De pequeña siempre me gustó cocinar. Jugar a “los cocinados” era mi mayor entretención. Si alguien me hubiera preguntado que qué quería ser cuando grande y le hubiera contestado “cocinera”, me hubiera tachado de “sin aspiraciones”.

 

En mis años infantiles, me fascinaba ir al mercado municipal de La Vega, ahí buscaba ollitas de barro y en un pequeño anafe me encantaba hacer comidas, las cuales me las encontraba ricas.  También era común en mí visitar un huerto y caminar entre los canteros recogiendo verduras y hortalizas. ¡Qué placer sentía!

 

Mi hijo menor desde pequeño coleccionó recetas de cocina en un cuadernito, ese fue el preámbulo de lo que estudiaría en el futuro. Administración Hotelera, obteniendo tan buenas calificaciones al graduarse que les valieron para ir a Madrid  a completar sus estudios por dos años y medio.

 

Mi nieto de once años le gusta también la cocina y junto a su padre, mi hijo, confeccionan sobre todo ricos postres.

 

Uno de los lugares que  visito en las carreteras camino al Cibao son los paradores de artesanía  buscando algo específico, ollas de barro. Nunca he encontrado una que sea apta para cocinar. En una feria artesanal en uno de los pueblos cercanos a la capital encontré una, pero la terminación por dentro no era tan buena, que para lo que la quería no me sirvió.

 

Cuando estaba en Chile visité en varias oportunidades un pueblito de artesanos alfareros llamado Pomaire. Queda a cincuenta kilómetros al oeste de Santiago. Existe desde  antes de la llegada de los españoles a América y desde entonces sus habitantes se dedican a trabajar la arcilla.

 

Pomaire es hermoso. En su calle principal se pueden apreciar los talleres de “greda”, así le llaman allí al barro o arcilla, y restaurantes en los que se pueden degustar ricos platos chilenos como son las empanadas y el pastel de choclo (maíz).

 

Son comunes los sonajeros, los chanchitos de tres patas (cerditos) para alcancías, adornos, lámparas,  vajillas completas, ollas en todos los tamaños, tazas, vasos, en fin, todo lo necesario en la mesa y cocina.

 

Todas las casas de Santiago tienen sus ollas de greda.
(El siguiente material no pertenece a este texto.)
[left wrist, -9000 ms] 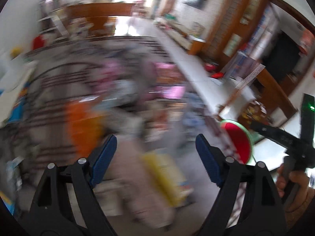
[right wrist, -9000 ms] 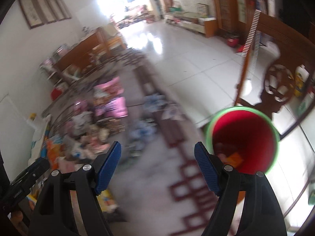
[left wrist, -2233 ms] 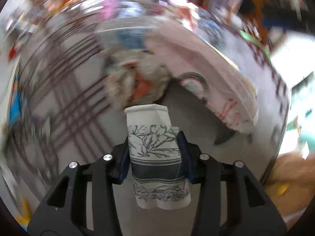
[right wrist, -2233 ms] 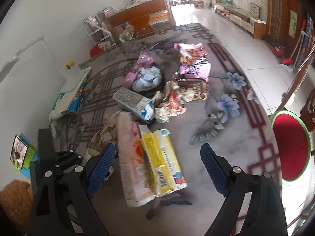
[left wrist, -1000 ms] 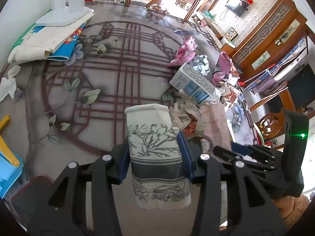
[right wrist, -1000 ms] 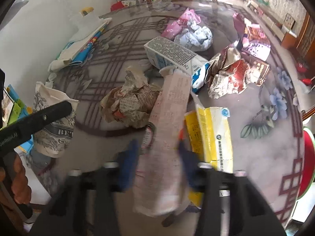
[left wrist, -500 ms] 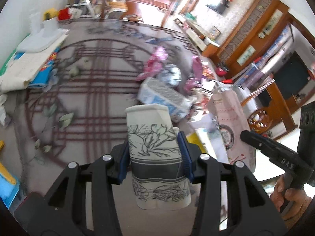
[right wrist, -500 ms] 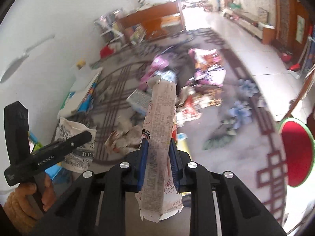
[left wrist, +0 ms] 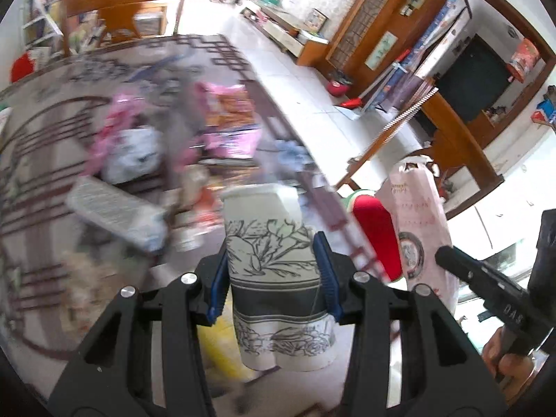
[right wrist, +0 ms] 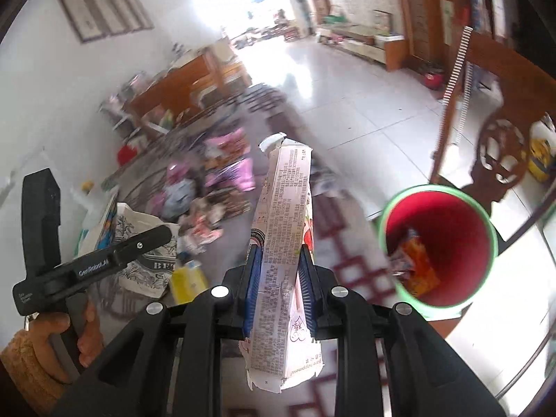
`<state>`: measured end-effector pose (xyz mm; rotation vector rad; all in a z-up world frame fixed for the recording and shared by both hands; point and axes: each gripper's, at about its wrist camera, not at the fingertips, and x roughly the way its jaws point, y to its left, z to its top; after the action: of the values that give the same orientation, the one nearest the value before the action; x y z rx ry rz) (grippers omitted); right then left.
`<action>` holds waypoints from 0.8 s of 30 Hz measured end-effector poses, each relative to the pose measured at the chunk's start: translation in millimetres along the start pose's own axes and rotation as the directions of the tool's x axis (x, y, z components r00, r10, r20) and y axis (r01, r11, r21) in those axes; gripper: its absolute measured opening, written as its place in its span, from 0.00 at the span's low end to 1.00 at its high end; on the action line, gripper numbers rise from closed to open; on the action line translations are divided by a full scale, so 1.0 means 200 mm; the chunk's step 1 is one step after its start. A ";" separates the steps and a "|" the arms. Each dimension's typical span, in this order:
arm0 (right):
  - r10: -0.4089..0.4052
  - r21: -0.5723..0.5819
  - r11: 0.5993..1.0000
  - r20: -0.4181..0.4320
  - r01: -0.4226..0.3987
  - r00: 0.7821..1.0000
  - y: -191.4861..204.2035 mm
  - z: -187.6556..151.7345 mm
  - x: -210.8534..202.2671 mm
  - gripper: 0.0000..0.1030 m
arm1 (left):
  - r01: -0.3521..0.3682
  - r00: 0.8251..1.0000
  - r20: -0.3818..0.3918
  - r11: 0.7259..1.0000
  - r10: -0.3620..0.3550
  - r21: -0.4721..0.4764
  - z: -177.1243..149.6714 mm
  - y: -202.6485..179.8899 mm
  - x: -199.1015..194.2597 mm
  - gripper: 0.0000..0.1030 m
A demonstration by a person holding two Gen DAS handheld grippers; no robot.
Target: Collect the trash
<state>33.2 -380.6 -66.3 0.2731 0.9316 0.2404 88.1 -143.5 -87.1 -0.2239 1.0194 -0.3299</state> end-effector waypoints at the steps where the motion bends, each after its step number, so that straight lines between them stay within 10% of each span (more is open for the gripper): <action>1: -0.009 0.016 1.000 0.006 0.009 1.000 -0.06 0.01 -0.02 0.20 | -0.001 1.000 -0.010 1.000 0.001 0.018 0.02 -0.07 0.05 0.42; 24: -0.101 0.209 0.973 0.023 0.094 0.995 -0.86 0.08 -0.19 0.20 | 0.102 0.988 -0.131 0.987 -0.085 0.128 0.07 -0.74 0.55 0.42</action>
<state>39.2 -556.6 -84.7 0.4214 0.9350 0.0467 128.2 -320.7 -118.3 -0.1307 1.1082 -0.5015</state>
En muchas las tienen como adorno en su comedor. Yo tengo la mía desde hace veinte años, no como adorno, sino para el uso diario en mi cocina. En ella me gusta cocinar los caldos y las legumbres, que se cuecen ahí con un sabor diferente. También tengo mi cerdito, aunque ya roto por debajo por haber cumplido con su misión.

 

Toda persona que visite  Chile debe pedir que le incluyan un paseo por Pomaire. Quedará encantado, disfrutará de algo diferente e inolvidable.